Country Kitchen Conveniences: Pinto Beans, Turnips, and Cornbread

Having grown up and lived in the South all my life, I have eaten my share of the country’s cuisine. After leaving the house and going out on my own, I discovered that there were many country kitchen conveniences that I had left behind. Over the years, I collected recipes, especially from my mom, and spent countless hours in the kitchen doing something I love, which is cooking.

I believe in eating healthy as often as possible. However, some of the foods mentioned in this article contain butter, bacon, bacon fat, salt, etc. So if you’re watching your salt and fat intake, some of these dishes may not be for you or require modifications. However, alterations will affect the taste.

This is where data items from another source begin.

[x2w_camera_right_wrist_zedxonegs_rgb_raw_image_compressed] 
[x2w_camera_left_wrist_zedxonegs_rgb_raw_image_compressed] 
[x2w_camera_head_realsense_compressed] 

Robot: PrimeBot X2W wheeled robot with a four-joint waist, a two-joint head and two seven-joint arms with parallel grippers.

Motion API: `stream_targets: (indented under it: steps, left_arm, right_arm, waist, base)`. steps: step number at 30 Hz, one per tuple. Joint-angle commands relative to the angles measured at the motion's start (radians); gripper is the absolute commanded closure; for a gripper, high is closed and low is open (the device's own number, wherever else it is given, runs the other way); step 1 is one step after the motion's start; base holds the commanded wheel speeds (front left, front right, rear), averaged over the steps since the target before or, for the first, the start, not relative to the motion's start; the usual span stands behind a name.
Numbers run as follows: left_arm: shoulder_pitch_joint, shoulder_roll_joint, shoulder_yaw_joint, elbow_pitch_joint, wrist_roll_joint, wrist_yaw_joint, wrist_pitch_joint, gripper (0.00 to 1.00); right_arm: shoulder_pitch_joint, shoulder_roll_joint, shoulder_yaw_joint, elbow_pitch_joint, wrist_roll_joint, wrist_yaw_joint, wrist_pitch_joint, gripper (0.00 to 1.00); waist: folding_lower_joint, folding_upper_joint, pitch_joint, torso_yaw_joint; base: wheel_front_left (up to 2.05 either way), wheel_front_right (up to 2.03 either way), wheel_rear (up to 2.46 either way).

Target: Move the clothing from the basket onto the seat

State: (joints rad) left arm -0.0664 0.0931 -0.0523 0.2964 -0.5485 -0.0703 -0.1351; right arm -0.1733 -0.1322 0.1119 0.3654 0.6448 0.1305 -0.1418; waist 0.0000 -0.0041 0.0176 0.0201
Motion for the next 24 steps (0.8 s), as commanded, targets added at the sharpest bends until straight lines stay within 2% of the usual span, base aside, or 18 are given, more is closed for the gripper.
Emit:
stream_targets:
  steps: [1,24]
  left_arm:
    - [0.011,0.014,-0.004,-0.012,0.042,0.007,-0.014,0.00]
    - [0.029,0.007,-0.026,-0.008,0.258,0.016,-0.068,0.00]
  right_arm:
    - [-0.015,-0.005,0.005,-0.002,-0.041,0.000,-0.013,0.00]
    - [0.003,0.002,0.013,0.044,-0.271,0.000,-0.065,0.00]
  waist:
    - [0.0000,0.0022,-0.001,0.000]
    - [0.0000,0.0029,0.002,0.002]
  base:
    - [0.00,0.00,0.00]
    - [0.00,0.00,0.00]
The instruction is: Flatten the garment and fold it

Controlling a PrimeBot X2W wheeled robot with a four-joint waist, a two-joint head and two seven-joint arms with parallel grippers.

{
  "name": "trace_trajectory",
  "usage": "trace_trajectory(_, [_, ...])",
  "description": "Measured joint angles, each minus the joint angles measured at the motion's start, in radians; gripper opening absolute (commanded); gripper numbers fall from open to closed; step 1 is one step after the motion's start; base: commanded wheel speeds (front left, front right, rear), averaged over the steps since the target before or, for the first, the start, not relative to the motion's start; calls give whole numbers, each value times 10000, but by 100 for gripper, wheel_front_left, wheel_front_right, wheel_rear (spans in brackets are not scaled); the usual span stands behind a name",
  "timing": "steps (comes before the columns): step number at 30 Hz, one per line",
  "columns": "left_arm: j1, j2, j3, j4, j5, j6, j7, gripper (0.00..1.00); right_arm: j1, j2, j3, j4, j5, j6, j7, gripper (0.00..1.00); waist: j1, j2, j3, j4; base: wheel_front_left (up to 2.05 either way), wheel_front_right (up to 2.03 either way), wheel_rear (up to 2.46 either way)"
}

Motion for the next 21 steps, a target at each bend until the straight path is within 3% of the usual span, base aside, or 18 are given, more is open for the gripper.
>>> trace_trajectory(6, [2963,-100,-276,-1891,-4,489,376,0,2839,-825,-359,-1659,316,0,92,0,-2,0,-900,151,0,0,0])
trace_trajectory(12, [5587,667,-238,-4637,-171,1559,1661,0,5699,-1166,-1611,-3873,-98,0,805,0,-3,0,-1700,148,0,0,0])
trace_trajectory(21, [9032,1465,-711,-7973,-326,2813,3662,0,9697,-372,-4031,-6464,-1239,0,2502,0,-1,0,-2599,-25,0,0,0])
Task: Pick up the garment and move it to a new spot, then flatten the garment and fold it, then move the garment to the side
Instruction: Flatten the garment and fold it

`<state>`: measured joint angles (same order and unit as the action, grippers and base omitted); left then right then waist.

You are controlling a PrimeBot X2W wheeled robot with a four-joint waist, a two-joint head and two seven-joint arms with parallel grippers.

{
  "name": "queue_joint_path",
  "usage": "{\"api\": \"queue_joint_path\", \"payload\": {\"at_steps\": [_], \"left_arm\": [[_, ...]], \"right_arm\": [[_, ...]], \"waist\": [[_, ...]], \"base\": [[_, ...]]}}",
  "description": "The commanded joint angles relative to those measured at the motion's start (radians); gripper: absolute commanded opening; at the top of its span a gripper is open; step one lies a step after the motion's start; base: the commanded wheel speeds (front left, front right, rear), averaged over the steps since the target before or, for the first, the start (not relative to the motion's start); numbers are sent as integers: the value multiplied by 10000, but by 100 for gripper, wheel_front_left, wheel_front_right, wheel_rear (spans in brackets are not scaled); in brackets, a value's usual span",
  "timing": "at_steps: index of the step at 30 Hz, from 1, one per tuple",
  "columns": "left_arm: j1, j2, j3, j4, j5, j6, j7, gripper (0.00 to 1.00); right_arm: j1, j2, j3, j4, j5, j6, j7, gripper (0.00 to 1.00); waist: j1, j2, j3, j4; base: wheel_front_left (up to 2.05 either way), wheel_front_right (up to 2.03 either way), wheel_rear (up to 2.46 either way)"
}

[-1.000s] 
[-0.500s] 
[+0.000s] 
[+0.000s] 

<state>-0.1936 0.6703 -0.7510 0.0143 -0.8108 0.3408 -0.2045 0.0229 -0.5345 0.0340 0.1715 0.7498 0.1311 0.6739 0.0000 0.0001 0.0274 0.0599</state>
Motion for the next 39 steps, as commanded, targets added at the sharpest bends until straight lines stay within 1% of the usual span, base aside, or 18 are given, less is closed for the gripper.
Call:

Here’s a rundown of some of my favorite country cuisine dishes:

  • Pinto Beans and Cornbread served with a Fresh Large Green Onion and Hot Chow Chow
  • Turnip greens topped with crumbled bacon, half-cooked egg, and Texas Pete® pepper sauce
  • Fried Green Tomatoes
  • Fried Pork Chops Dipped in White Sauce and Served with Crackers
  • Ketchup
  • Cooked green beans with small white potatoes
  • Open face cookies with sausage patties dipped in white sauce
  • Day-old cornbread served in a tall chilled buttermilk glass
  • Salt-cured ham served on homemade biscuits
  • Fresh cooked corn on the cob buttered, then salted and seasoned
  • Skillet of cabbage cooked in bacon fat
  • Fried Beef Steak served with White Sauce, Sliced ​​Tomatoes, and Crackers
  • Savory Pork and Beef Pie Topped with Bacon, Ketchup and Brown Sugar served with Mashed Potatoes Topped with Brown Sauce and Hot Buttered Buns
  • Homemade Beef Stew with Slices of Fresh White Bread and Cold Iced Tea

The secret is in the seasoning

Seasoning is an important part of country cooking, just like any other type of cooking. Not all country recipes have to include bacon and / or butter. For example, let’s take a closer look at the seasonings in my home-cooked green bean recipe that I was used to eating as a child.

You can use canned or fresh green beans. If I’m using canned beans, I opt for Green Giant® or another quality brand, preferably the canned variety with the white inner liner. I usually get the large can and two cans of regular size white whole potatoes.

I put the beans in the pot, liquids and all, and add a cubes of beef broth or two. You may need to add a little water depending on how much liquid is in the can; the beans should start barely covered or with the water level even with the top of the beans.

I add a little cooking oil; I don’t usually measure things like this, but I guess it would be a tablespoon or so. I simmer them until the liquid is half gone, then drain the potatoes and add them to the pot.

I shake the pot gently so the potatoes drain into the remaining liquid. You don’t want to stir because it will break the potatoes. I cook until there is hardly any liquid left; then I turn off the fire and cover it until dinner time. They are even better after sitting down for a bit.

Southern cooks are frequently accused of cooking food until its nutrients are depleted. This may or may not be true, and if it is, it is probably more so with some dishes than others. It’s a matter of personal preference and I happen to like my green beans cooked this way, as do my family.

I am planning to cook green beans tonight, and they will be served alongside chilled deviled eggs, whole green onions, fresh sliced ​​and salted red tomatoes, homemade coleslaw, cornbread, and iced tea with fresh lemon wedges. My husband is already asking what time we are going to eat!